WORK INSTRUCTIONS >>
In the entries that follow, say how many lines contain the string "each". Give no other words.
(LISTED ENTRIES)
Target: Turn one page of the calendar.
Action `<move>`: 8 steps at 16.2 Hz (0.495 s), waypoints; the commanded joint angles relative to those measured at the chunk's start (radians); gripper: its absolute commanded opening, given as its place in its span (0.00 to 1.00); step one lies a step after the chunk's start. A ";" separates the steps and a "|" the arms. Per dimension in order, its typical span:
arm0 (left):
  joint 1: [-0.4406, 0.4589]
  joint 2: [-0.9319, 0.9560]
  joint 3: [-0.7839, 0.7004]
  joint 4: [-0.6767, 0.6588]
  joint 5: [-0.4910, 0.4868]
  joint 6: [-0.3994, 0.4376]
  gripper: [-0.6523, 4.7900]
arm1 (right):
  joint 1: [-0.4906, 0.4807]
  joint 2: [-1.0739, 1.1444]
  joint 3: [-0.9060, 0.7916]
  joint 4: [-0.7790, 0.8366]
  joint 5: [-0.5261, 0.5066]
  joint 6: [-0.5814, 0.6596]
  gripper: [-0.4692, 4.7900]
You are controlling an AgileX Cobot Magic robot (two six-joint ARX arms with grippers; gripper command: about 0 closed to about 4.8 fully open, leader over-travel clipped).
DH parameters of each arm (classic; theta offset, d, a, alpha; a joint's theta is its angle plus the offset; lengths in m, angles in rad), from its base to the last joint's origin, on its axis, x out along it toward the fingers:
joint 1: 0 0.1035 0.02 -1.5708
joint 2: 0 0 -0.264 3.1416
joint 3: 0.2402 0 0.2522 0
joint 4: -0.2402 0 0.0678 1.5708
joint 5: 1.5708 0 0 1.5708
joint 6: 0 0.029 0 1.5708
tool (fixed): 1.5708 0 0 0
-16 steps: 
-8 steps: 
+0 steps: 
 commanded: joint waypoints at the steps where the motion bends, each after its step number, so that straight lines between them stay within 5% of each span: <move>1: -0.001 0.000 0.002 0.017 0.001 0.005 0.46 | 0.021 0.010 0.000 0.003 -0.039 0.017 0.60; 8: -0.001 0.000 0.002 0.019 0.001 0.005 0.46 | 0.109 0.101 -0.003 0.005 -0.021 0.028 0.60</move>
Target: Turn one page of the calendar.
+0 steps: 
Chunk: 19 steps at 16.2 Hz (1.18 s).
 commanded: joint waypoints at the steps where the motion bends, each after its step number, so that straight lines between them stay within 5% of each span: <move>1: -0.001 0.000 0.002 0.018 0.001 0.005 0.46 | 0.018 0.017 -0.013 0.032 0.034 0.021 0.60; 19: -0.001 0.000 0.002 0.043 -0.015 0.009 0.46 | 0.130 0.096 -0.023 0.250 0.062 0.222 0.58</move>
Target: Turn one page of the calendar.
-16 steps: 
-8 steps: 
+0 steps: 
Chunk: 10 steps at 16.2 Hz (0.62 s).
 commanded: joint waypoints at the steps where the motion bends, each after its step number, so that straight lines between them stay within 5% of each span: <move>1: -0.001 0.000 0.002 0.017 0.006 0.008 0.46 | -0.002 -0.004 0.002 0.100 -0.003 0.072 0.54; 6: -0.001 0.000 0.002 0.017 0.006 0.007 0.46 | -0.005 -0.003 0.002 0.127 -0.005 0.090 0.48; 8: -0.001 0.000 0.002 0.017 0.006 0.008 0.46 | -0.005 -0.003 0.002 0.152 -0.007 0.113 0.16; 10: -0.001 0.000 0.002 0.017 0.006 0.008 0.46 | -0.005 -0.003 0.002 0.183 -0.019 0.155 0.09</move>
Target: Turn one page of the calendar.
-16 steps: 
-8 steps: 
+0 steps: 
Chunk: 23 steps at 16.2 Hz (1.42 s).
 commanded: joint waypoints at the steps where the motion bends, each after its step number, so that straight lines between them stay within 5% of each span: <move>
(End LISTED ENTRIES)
EXERCISE RESULT >>
5